(Records drawn from a dataset)

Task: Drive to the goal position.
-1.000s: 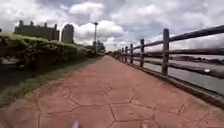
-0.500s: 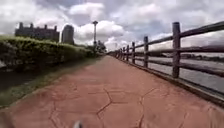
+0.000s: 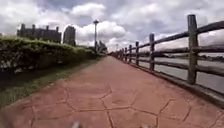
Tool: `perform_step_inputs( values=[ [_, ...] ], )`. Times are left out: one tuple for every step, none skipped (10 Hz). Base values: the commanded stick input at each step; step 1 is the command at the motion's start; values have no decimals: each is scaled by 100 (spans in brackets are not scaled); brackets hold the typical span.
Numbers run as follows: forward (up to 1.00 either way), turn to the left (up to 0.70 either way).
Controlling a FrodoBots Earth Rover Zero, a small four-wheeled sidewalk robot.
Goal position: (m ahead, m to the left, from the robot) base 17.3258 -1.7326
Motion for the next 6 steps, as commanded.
perform_step_inputs(
  values=[
    [100, 0],
    [100, 0],
    [100, 0],
    [100, 0],
    [100, 0],
    [100, 0]
  ],
)
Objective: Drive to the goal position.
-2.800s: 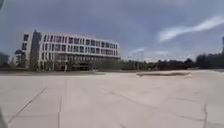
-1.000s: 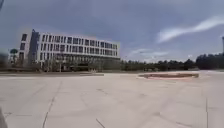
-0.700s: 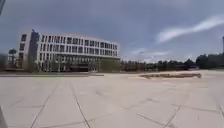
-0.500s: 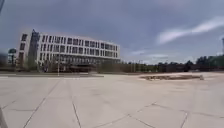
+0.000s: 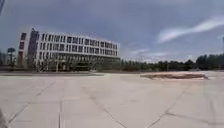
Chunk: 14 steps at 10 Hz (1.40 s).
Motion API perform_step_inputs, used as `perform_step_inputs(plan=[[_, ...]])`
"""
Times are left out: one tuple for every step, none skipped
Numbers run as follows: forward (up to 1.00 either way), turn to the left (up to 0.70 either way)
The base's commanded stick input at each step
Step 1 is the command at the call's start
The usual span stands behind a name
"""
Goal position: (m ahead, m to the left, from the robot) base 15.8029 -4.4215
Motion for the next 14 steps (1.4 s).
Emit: perform_step_inputs(plan=[[1.00,0.00],[1.00,0.00],[1.00,0.03],[1.00,0.20],[1.00,0.37],[1.00,0.25],[1.00,0.07],[1.00,0.00],[1.00,0.00],[1.00,0.00],[1.00,0.00],[1.00,0.00],[1.00,0.02],[1.00,0.06]])
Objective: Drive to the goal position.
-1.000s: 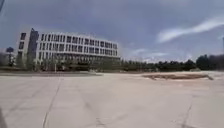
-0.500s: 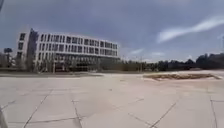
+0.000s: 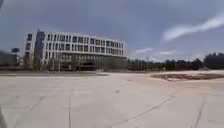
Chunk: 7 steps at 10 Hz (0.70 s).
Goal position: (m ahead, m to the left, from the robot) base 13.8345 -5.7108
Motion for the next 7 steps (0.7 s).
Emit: perform_step_inputs(plan=[[1.00,0.35],[1.00,0.40],[1.00,0.23],[1.00,0.05],[1.00,0.03],[1.00,0.02],[1.00,0.02]])
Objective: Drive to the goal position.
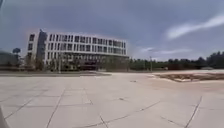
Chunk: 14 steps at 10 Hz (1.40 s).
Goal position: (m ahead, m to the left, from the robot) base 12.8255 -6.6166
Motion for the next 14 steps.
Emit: perform_step_inputs(plan=[[1.00,0.02],[1.00,0.03],[1.00,0.21],[1.00,0.40],[1.00,0.31],[1.00,0.12],[1.00,0.03],[1.00,0.02],[1.00,0.02],[1.00,0.02],[1.00,0.02],[1.00,0.02],[1.00,0.02],[1.00,0.02]])
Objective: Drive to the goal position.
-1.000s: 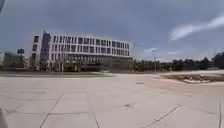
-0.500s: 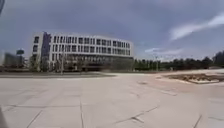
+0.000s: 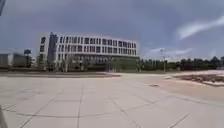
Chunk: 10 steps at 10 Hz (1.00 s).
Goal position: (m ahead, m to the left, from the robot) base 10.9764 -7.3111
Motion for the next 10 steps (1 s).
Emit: perform_step_inputs(plan=[[1.00,0.02],[1.00,0.02],[1.00,0.02],[1.00,0.02],[1.00,0.02],[1.00,0.02],[1.00,0.02],[1.00,0.02],[1.00,0.01],[1.00,-0.08]])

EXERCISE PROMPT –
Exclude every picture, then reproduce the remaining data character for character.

WRITTEN SOLUTION –
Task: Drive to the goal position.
-1.000s: 
-0.500s: 
+0.000s: 
Tool: `perform_step_inputs( values=[ [_, ...] ], )`. Times are left out: one tuple for every step, none skipped (10 Hz). Base values: the commanded stick input at each step; step 1 is the command at the motion's start; values have no decimals: each is scaled by 100 (spans in brackets are not scaled); brackets hold the typical span.
Numbers run as follows: forward (up to 1.00 either way), turn to the left (up to 0.70 either way).
Controlling a FrodoBots Earth Rover Zero, a small four-wheeled sidewalk robot.
Goal position: (m ahead, m to the left, from the robot) base 17.3258 -1.7326
Motion for the next 6 steps, as commanded.
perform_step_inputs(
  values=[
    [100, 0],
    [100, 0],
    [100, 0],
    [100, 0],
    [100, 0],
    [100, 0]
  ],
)
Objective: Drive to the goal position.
-2.800s: 
-1.000s: 
-0.700s: 
-0.500s: 
+0.000s: 
Chunk: 14 steps at 10 Hz (1.40 s).
Motion API perform_step_inputs, used as `perform_step_inputs(plan=[[_, ...]])`
"""
Times are left out: one tuple for every step, none skipped
Numbers run as follows: forward (up to 1.00 either way), turn to the left (up to 0.70 either way)
The base's commanded stick input at each step
Step 1 is the command at the call's start
The usual span stands behind a name
"""
Goal position: (m ahead, m to the left, from the robot) base 15.8029 -4.4215
Motion for the next 14 steps (1.4 s).
Emit: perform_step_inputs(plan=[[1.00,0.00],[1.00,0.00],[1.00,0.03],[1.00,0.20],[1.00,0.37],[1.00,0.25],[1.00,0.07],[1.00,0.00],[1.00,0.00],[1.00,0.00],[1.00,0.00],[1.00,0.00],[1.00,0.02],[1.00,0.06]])
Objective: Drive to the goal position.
-1.000s: 
-0.500s: 
+0.000s: 
Chunk: 7 steps at 10 Hz (0.70 s).
Goal position: (m ahead, m to the left, from the robot) base 13.8345 -5.7108
Motion for the next 7 steps (0.7 s).
Emit: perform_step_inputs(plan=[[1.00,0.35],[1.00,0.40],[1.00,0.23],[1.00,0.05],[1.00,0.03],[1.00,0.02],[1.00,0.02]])
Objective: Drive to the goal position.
Chunk: 14 steps at 10 Hz (1.40 s).
Goal position: (m ahead, m to the left, from the robot) base 12.8255 -6.6166
Motion for the next 14 steps.
Emit: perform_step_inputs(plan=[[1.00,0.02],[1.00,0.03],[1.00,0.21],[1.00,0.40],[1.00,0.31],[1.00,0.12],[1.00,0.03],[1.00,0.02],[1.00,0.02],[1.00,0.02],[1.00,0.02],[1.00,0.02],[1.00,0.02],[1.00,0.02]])
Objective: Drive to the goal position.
-1.000s: 
-0.500s: 
+0.000s: 
Chunk: 10 steps at 10 Hz (1.00 s).
Goal position: (m ahead, m to the left, from the robot) base 10.9764 -7.3111
Motion for the next 10 steps (1 s).
Emit: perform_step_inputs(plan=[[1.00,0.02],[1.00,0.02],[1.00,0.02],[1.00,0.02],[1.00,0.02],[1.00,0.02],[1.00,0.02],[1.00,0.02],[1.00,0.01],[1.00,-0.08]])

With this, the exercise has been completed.